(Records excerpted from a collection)
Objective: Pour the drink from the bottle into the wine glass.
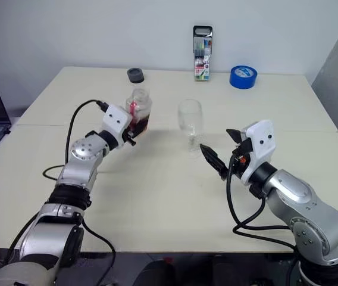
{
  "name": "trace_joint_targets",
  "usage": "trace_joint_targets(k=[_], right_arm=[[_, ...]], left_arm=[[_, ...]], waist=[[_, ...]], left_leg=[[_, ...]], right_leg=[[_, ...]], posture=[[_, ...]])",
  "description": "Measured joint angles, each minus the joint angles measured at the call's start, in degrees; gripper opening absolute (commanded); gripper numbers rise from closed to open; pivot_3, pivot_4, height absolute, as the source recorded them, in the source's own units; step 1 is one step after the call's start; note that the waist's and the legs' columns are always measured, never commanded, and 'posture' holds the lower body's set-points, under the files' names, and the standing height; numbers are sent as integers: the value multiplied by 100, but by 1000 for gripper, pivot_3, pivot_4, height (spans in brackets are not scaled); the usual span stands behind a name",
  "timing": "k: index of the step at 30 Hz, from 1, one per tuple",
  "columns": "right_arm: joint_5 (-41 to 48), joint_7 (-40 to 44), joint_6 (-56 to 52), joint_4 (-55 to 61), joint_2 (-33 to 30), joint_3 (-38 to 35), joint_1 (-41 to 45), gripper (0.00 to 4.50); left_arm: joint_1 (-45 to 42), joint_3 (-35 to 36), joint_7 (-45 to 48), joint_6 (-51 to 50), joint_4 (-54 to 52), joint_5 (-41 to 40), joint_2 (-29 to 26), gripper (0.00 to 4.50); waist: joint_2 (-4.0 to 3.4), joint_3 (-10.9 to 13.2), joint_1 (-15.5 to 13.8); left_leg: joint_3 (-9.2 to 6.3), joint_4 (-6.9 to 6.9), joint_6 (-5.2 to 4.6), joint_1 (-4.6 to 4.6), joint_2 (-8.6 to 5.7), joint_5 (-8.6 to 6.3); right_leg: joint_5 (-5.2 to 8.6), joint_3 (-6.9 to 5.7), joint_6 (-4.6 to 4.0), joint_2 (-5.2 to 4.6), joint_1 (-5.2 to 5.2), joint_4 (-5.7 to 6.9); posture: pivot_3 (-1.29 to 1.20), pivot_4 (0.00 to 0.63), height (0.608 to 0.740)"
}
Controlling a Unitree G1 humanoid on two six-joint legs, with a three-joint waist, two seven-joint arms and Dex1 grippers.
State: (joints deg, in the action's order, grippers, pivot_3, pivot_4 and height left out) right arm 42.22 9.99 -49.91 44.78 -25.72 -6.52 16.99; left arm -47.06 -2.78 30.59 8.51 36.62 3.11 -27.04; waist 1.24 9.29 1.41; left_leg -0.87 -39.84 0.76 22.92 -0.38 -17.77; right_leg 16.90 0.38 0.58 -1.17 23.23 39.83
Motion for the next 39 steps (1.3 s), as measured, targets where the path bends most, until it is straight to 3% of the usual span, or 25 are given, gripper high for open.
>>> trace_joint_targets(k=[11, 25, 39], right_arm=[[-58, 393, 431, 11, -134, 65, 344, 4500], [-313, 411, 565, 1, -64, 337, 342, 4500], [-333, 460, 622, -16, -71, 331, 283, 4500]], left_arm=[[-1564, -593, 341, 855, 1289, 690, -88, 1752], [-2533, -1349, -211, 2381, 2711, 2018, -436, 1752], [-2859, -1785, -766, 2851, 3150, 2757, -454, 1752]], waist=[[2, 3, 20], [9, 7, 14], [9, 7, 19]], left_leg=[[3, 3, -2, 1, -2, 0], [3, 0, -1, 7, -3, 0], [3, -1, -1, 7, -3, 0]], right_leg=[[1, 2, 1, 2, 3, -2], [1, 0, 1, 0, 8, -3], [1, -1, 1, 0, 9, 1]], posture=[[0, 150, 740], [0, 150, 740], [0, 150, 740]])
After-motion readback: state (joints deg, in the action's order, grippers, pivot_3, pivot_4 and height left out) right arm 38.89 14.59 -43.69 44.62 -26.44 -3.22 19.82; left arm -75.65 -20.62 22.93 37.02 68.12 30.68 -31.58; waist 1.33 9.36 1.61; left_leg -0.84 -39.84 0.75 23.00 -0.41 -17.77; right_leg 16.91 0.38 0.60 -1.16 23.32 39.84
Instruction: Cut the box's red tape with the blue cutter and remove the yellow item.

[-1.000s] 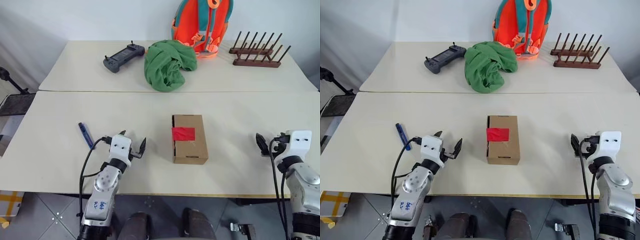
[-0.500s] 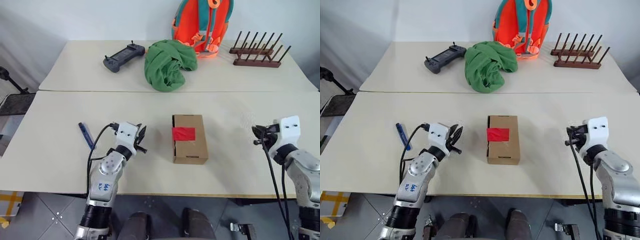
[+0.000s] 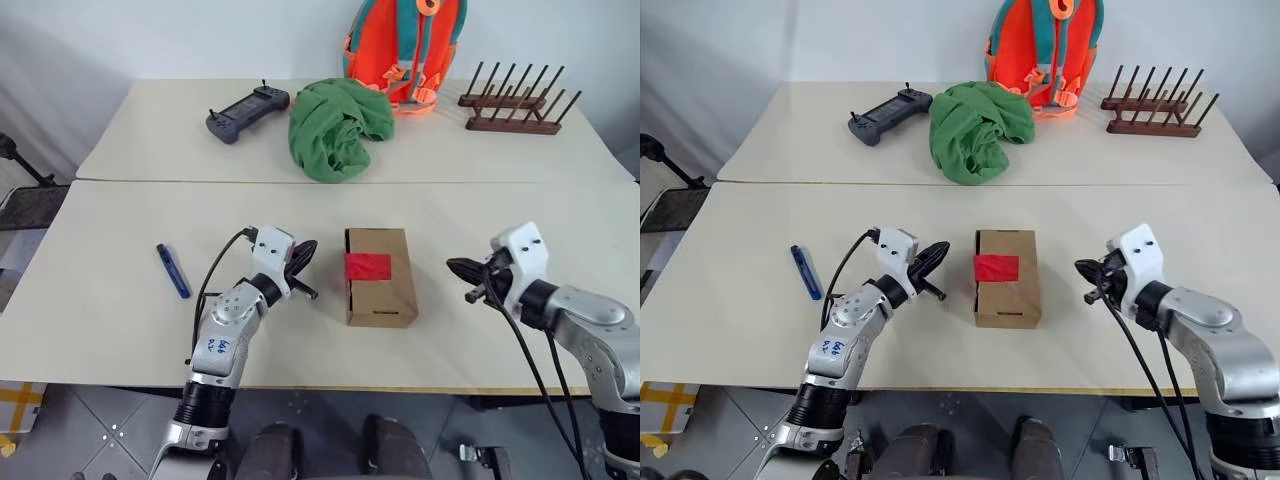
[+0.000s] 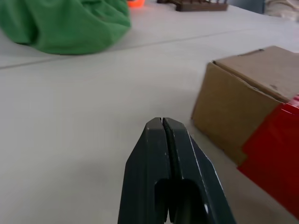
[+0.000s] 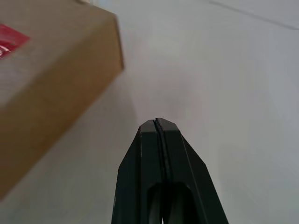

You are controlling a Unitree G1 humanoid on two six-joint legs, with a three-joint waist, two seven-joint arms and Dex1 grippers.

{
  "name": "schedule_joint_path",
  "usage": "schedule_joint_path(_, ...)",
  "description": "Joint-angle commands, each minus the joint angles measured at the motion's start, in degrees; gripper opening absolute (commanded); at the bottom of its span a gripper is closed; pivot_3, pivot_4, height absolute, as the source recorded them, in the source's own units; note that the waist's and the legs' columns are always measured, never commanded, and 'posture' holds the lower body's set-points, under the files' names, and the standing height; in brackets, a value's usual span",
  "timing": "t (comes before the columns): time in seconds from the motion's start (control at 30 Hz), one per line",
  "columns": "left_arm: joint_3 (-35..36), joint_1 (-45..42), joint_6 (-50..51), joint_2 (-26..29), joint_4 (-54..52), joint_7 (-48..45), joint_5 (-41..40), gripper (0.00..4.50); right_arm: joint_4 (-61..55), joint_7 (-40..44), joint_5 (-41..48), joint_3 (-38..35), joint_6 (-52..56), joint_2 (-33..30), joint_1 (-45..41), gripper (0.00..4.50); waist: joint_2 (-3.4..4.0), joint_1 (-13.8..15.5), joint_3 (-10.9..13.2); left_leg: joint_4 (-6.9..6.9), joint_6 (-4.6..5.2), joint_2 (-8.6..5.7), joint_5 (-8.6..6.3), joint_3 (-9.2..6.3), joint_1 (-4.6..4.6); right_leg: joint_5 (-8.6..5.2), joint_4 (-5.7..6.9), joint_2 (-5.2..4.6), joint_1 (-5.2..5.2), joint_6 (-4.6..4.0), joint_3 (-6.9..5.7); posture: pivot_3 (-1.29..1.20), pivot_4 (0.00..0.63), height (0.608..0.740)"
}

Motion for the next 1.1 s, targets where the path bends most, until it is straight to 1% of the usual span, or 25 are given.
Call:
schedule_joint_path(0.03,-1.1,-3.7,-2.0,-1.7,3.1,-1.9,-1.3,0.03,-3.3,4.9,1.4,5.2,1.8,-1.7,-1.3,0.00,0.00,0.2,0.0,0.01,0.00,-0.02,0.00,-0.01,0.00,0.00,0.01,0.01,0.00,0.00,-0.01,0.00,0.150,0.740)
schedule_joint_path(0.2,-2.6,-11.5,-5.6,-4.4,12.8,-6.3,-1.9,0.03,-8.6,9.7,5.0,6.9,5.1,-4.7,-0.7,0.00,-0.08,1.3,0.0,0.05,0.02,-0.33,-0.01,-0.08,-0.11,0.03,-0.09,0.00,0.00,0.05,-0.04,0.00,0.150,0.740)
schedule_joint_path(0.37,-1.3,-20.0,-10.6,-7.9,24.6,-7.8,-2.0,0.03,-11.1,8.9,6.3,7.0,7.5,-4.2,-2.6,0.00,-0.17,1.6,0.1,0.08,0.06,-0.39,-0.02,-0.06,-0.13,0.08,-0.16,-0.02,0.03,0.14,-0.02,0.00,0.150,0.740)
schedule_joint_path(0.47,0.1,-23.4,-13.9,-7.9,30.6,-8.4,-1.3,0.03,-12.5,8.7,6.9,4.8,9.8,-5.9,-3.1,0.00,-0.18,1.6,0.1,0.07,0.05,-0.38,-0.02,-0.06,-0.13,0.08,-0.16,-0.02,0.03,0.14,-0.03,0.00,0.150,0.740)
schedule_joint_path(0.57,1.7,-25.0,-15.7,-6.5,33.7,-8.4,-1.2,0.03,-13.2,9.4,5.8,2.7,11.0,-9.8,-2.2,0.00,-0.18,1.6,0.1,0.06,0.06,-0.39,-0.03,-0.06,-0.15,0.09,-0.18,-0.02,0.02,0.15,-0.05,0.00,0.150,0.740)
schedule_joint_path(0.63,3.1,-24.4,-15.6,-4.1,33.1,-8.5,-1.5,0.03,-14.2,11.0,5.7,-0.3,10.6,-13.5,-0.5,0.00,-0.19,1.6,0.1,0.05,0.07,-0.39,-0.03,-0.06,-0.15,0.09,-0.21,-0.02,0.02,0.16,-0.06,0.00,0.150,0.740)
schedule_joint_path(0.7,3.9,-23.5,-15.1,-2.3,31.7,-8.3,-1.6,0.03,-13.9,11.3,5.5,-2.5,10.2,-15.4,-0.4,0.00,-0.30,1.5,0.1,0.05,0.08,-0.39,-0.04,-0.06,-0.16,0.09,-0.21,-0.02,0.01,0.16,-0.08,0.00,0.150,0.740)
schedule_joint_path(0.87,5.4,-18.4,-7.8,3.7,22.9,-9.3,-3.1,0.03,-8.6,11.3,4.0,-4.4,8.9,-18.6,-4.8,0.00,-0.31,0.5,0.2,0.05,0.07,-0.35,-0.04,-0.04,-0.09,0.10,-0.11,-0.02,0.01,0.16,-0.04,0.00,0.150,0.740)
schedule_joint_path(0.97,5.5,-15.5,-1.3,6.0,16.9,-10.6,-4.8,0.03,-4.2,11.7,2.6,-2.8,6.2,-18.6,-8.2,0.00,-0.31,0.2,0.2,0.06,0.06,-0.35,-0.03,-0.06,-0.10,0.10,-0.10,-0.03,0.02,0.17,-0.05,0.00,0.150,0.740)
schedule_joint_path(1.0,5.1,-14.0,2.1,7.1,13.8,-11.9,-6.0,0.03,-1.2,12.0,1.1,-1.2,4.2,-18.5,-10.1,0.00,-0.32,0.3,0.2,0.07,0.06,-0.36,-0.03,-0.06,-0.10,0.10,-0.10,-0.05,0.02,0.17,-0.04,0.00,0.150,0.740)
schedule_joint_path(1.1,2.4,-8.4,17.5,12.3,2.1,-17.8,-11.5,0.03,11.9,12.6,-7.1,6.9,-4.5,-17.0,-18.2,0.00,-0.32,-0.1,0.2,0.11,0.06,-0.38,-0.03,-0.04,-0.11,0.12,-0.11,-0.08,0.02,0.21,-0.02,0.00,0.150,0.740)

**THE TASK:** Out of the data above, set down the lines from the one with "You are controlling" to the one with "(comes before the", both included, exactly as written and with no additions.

**WRITTEN RESPONSE:**
You are controlling a Unitree G1 humanoid on two six-joint legs, with a three-joint waist, two seven-joint arms and Dex1 grippers.

{
  "name": "schedule_joint_path",
  "usage": "schedule_joint_path(_, ...)",
  "description": "Joint-angle commands, each minus the joint angles measured at the motion's start, in degrees; gripper opening absolute (commanded); at the bottom of its span a gripper is closed; pivot_3, pivot_4, height absolute, as the source recorded them, in the source's own units; note that the waist's and the legs' columns are always measured, never commanded, and 'posture' holds the lower body's set-points, under the files' names, and the standing height; in brackets, a value's usual span",
  "timing": "t (comes before the columns): time in seconds from the motion's start (control at 30 Hz), one per line",

Here the exercise is finished.